Artificial Intelligence-Assisted Periapical Radiographic Assessment: Lesion Detection, Endodontic Complication Analysis, and Review of Clinical Treatment Recommendations.
Authors
Affiliations (2)
Affiliations (2)
- Department of Endodontics, Faculty of Dentistry, Erciyes University, Kayseri, Türkiye.
- Department of Endodontics, Faculty of Dentistry, Erciyes University, Kayseri, Türkiye. Electronic address: [email protected].
Abstract
Artificial intelligence (AI) systems are increasingly used in dental radiology to support endodontic diagnosis. However, their diagnostic reliability across different clinical categories remains unclear.

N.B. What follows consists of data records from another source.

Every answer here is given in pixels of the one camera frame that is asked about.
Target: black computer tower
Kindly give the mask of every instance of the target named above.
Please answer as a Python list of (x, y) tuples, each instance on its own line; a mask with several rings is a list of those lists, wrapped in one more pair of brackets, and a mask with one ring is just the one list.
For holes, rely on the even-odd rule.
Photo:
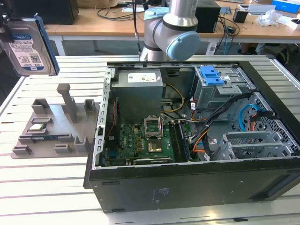
[(38, 13), (45, 24), (71, 25), (78, 15), (76, 0), (11, 0), (8, 5), (18, 17)]
[(198, 19), (198, 33), (215, 32), (221, 7), (214, 0), (198, 0), (196, 18)]

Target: gray floor
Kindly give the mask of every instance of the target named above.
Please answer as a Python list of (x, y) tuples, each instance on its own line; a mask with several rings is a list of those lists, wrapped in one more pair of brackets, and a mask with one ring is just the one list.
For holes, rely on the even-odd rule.
[[(51, 42), (53, 50), (58, 55), (54, 42)], [(92, 41), (64, 41), (64, 48), (67, 55), (137, 55), (135, 41), (98, 41), (98, 52), (94, 51)], [(205, 54), (208, 43), (203, 42), (197, 54)], [(234, 44), (227, 54), (238, 54), (239, 44)], [(224, 51), (218, 50), (216, 54), (223, 55)], [(290, 51), (290, 61), (285, 67), (296, 75), (299, 70), (300, 53)], [(10, 93), (18, 77), (15, 75), (13, 67), (5, 54), (0, 54), (0, 105)]]

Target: small circuit board
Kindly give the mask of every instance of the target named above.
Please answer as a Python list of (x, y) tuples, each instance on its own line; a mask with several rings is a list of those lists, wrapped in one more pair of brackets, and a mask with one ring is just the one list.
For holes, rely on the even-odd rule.
[[(106, 166), (147, 164), (146, 159), (175, 163), (169, 124), (163, 124), (162, 127), (160, 138), (148, 138), (144, 124), (121, 124), (120, 146), (108, 149)], [(192, 134), (190, 126), (188, 123), (182, 123), (182, 127), (187, 141), (188, 136)], [(147, 132), (156, 131), (157, 124), (147, 124)]]

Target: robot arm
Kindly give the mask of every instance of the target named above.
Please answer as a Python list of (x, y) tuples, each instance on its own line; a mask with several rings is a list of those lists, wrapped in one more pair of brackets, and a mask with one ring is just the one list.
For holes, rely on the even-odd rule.
[(141, 61), (187, 60), (200, 47), (195, 32), (198, 0), (171, 0), (170, 7), (155, 7), (145, 12), (145, 38)]

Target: sticker
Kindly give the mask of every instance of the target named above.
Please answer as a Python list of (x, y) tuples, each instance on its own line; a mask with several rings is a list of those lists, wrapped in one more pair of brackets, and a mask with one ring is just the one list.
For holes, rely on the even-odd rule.
[(33, 46), (33, 40), (30, 35), (13, 35), (14, 42), (9, 43), (9, 46), (20, 66), (26, 70), (43, 70), (44, 64), (41, 61), (41, 56)]
[(194, 0), (192, 3), (192, 10), (191, 10), (192, 12), (196, 11), (197, 5), (198, 5), (198, 0)]
[(156, 82), (155, 73), (130, 73), (128, 83)]
[(211, 142), (209, 144), (217, 144), (217, 140), (216, 139), (212, 139)]
[(161, 203), (163, 199), (165, 199), (170, 193), (169, 188), (157, 188), (153, 190), (152, 202), (153, 203)]
[(221, 76), (220, 77), (222, 80), (230, 80), (230, 78), (228, 76)]
[(204, 158), (206, 159), (206, 161), (210, 161), (210, 157), (206, 153), (204, 154)]
[(192, 110), (196, 110), (196, 103), (195, 102), (191, 103), (191, 108), (192, 108)]
[(32, 137), (31, 139), (32, 139), (32, 140), (44, 140), (43, 137)]

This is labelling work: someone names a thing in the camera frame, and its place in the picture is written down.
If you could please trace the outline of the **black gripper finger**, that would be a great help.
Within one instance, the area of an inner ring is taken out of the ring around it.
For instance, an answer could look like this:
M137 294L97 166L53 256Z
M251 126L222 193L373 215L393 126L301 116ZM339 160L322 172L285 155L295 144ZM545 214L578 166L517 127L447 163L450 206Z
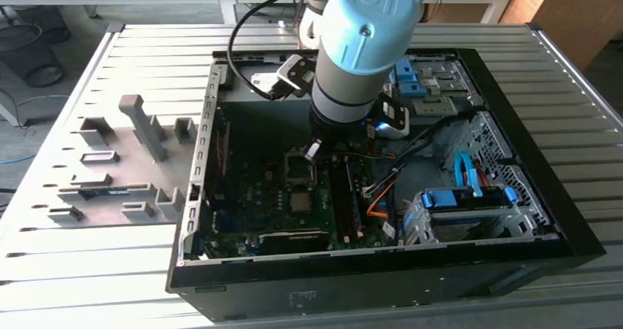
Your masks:
M314 139L311 143L305 147L303 156L309 162L317 161L317 156L322 149L323 141L321 139Z

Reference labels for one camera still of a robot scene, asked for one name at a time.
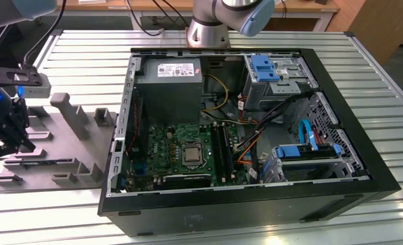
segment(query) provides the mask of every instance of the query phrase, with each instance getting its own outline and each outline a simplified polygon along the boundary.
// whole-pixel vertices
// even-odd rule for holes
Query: white label
[[[338,9],[322,9],[322,12],[337,12]]]
[[[267,159],[267,158],[269,158],[269,154],[266,152],[263,152],[261,155],[261,159]]]
[[[243,106],[245,106],[245,102],[243,102],[243,101],[239,101],[239,102],[238,102],[238,109],[239,109],[241,111],[243,111]]]
[[[287,73],[289,73],[289,71],[287,71],[286,69],[279,69],[279,70],[277,70],[277,73],[281,73],[281,74],[287,74]]]
[[[129,9],[127,7],[123,7],[123,6],[110,6],[107,8],[109,9]]]
[[[194,77],[194,64],[161,64],[158,77]]]
[[[255,179],[258,179],[258,172],[254,170],[253,167],[250,168],[249,174],[250,174]]]

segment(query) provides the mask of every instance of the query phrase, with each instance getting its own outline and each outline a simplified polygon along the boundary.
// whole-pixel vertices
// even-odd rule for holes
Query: ram slot
[[[215,159],[217,181],[225,182],[233,179],[234,162],[231,148],[229,144],[226,127],[223,125],[211,126],[211,141]]]

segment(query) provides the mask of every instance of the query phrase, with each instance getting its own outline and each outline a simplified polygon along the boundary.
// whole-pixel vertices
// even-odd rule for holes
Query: aluminum table
[[[403,244],[403,92],[358,42],[343,33],[230,34],[233,47],[314,48],[402,191],[339,217],[306,224],[127,237],[99,217],[101,190],[0,194],[0,243],[44,244]],[[151,38],[139,31],[63,31],[51,36],[36,60],[52,92],[67,92],[86,111],[119,111],[133,47],[186,47],[185,32]],[[27,100],[48,105],[48,99]]]

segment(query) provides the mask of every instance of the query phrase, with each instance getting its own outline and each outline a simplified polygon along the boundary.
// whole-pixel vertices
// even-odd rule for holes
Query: blue plastic latch
[[[274,69],[274,63],[267,55],[251,55],[251,67],[258,82],[278,82],[281,80],[281,76]]]
[[[299,149],[295,145],[281,146],[275,151],[279,158],[301,156]]]
[[[338,145],[338,144],[333,144],[333,149],[334,149],[334,151],[335,151],[335,153],[337,153],[337,155],[338,156],[341,156],[342,155],[342,153],[343,153],[343,148],[341,147],[341,145]]]

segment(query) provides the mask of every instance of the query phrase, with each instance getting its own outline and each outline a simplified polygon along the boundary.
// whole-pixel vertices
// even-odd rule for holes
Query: red wire
[[[134,109],[135,109],[135,111],[134,111],[134,113],[135,113],[135,135],[134,135],[134,139],[133,139],[131,145],[130,145],[130,147],[129,147],[129,149],[126,151],[127,155],[129,155],[129,152],[133,149],[133,146],[134,146],[134,143],[135,143],[135,139],[138,137],[138,106],[137,106],[135,100],[134,100]]]
[[[317,129],[313,129],[313,132],[314,132],[315,137],[317,137],[317,142],[318,142],[318,144],[321,144],[322,143],[322,137],[319,136],[319,134],[317,132]]]

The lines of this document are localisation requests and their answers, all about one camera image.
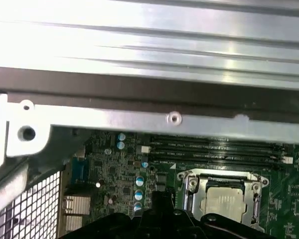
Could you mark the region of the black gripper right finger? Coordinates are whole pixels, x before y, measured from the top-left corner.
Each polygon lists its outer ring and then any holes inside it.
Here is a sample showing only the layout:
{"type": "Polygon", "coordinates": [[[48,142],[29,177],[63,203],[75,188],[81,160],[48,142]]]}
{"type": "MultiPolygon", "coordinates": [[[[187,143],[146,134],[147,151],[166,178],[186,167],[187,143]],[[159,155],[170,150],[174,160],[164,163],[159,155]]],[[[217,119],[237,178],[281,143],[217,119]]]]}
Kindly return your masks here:
{"type": "Polygon", "coordinates": [[[197,220],[187,211],[175,209],[172,194],[163,192],[164,239],[270,239],[272,236],[219,214],[197,220]]]}

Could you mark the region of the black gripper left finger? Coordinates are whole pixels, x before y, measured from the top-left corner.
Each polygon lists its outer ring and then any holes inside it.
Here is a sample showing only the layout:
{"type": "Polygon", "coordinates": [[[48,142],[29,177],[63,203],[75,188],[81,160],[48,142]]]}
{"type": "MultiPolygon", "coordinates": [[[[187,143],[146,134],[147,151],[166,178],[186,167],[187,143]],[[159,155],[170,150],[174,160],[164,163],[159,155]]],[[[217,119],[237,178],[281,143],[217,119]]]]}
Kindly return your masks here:
{"type": "Polygon", "coordinates": [[[131,218],[113,213],[62,236],[63,239],[160,239],[163,192],[151,196],[151,207],[131,218]]]}

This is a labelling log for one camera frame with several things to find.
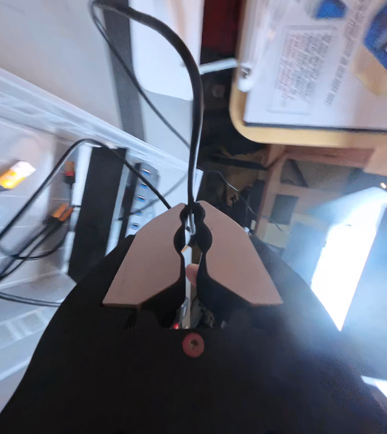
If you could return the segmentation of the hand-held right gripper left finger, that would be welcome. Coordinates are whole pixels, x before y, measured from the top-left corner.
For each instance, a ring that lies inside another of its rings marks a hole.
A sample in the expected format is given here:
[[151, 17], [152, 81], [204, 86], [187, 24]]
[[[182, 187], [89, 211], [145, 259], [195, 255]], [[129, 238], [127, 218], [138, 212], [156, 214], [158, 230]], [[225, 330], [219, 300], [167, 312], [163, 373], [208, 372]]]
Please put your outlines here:
[[178, 309], [185, 301], [185, 209], [179, 203], [133, 238], [103, 300], [105, 307]]

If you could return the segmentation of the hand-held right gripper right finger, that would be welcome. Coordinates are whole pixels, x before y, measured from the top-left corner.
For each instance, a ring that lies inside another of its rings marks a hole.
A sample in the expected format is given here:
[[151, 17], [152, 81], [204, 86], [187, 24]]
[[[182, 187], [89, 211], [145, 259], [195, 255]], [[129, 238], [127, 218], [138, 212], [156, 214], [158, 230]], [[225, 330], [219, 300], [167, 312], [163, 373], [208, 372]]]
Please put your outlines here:
[[196, 243], [201, 259], [196, 280], [200, 302], [212, 312], [283, 303], [249, 235], [205, 201], [195, 204]]

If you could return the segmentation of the glossy white table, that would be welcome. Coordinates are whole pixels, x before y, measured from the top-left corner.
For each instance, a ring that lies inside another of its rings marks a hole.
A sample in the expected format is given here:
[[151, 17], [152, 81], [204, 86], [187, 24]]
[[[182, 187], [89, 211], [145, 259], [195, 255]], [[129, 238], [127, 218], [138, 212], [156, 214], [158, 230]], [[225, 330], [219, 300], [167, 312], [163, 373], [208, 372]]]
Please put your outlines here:
[[311, 290], [364, 359], [363, 381], [387, 398], [387, 191], [370, 187], [313, 214], [330, 226]]

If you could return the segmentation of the person's right hand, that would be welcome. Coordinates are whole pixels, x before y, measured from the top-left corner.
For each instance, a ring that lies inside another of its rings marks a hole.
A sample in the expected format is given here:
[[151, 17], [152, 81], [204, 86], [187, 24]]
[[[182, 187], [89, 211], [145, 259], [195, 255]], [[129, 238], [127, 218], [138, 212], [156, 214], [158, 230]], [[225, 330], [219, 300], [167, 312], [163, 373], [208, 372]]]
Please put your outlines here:
[[199, 265], [194, 263], [187, 265], [185, 268], [186, 278], [193, 287], [197, 287], [198, 271], [199, 271]]

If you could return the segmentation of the black usb hub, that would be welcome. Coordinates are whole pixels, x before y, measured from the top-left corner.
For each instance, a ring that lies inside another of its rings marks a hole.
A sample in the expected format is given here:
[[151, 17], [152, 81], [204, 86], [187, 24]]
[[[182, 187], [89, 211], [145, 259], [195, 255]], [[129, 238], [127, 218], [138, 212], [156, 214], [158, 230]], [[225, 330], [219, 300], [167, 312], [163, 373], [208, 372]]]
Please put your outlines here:
[[[160, 176], [157, 169], [145, 162], [135, 163], [134, 168], [154, 188], [158, 187]], [[148, 185], [130, 172], [123, 199], [124, 214], [121, 227], [123, 236], [135, 235], [139, 229], [154, 218], [155, 212], [151, 202], [156, 198]]]

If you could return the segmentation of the long wooden table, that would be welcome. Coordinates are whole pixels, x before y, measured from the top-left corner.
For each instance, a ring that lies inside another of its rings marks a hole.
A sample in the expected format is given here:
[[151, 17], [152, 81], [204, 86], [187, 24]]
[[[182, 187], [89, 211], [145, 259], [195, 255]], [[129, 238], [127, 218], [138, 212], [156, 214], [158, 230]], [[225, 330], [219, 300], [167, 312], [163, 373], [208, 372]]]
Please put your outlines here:
[[269, 145], [262, 150], [261, 163], [264, 166], [285, 159], [354, 167], [363, 169], [366, 173], [387, 176], [387, 144], [372, 149]]

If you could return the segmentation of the clear plastic bin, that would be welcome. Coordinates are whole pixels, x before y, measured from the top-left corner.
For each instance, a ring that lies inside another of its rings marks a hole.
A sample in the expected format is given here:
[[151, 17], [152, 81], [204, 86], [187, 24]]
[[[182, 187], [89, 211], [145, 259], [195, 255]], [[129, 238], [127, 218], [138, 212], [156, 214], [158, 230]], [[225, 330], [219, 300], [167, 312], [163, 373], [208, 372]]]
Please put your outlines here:
[[[0, 68], [0, 171], [8, 163], [23, 160], [36, 171], [17, 188], [0, 193], [0, 231], [24, 205], [75, 141], [93, 138], [112, 147], [125, 148], [132, 164], [144, 161], [160, 175], [158, 190], [170, 205], [186, 202], [187, 162], [172, 151], [162, 151], [122, 129], [58, 98]], [[72, 159], [77, 164], [73, 203], [79, 205], [88, 171], [91, 145], [83, 144]], [[67, 199], [62, 173], [14, 224], [2, 242], [20, 246], [37, 229], [40, 220]], [[75, 234], [49, 257], [26, 261], [0, 283], [0, 290], [18, 296], [63, 301], [73, 281], [66, 276]], [[50, 307], [26, 306], [0, 300], [1, 395], [16, 387], [46, 325], [55, 312]]]

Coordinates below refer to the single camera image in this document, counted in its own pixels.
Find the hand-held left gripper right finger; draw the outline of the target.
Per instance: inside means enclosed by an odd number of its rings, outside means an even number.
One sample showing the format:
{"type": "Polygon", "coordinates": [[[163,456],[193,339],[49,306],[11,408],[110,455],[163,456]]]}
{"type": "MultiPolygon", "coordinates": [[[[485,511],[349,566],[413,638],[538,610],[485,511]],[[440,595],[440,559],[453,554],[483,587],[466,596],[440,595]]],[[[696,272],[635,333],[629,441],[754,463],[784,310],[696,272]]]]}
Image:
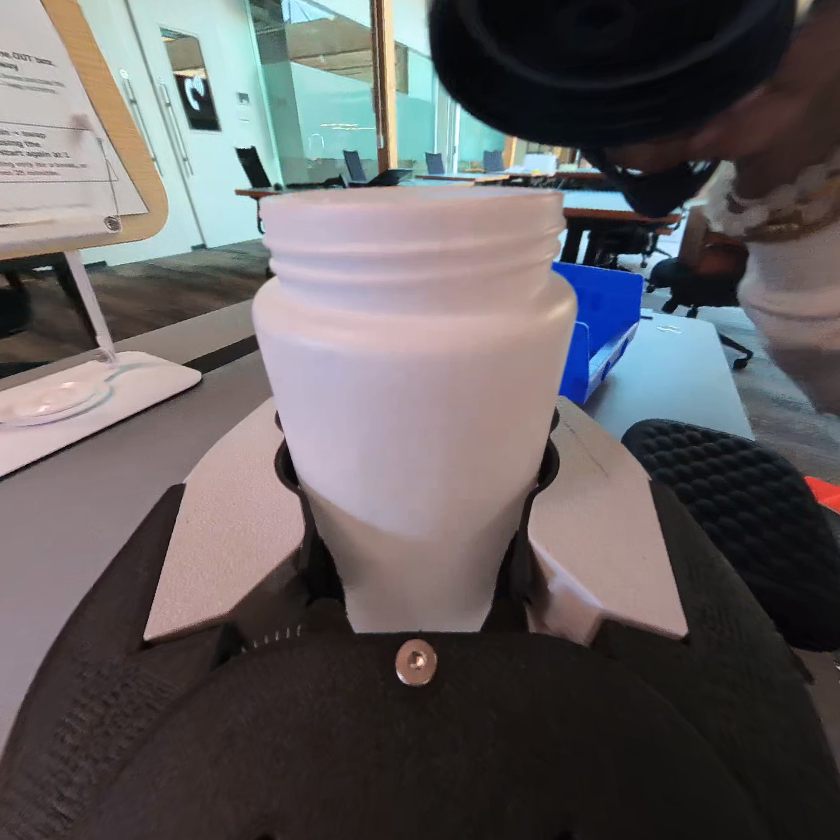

This study compared three vision-language AI models (ChatGPT-5 Plus, Gemini 2.5 Pro, and Copilot Pro) with expert endodontists by assessing sensitivity, specificity, overall diagnostic agreement, and Youden's Index across multiple endodontic conditions. This retrospective diagnostic accuracy study evaluated the relationship between periapical radiographs and treatment decisions, procedural complications, and lesion detection. Expert endodontists served as the gold standard of reference. Diagnostic categories included primary treatment selection, non-surgical retreatment, final treatment decisions, perforation, underfilling, overfilling, broken file, calcification, and periapical lesion detection. There was an almost perfect agreement between the endodontists (κ = 0.95). Gemini 2.5 Pro demonstrated the highest diagnostic accuracy, particularly in periapical lesion detection (sensitivity 100%, specificity 88%), while ChatGPT-5 Plus showed similarly strong performance in treatment selection. Copilot Pro exhibited markedly low sensitivity for complications such as perforation and instrument fracture. Kappa values for preoperative and postoperative treatment decisions were high for Gemini and ChatGPT-5 Plus, but low for Copilot Pro. The Friedman test confirmed significant differences among the groups (p < 0.001). AI systems demonstrated promising diagnostic accuracy in treatment selection tasks and lesion detection, but performed less reliably in identifying complex procedural complications. Gemini 2.5 Pro showed the most balanced performance, whereas Copilot Pro displayed the highest variability across diagnostic categories.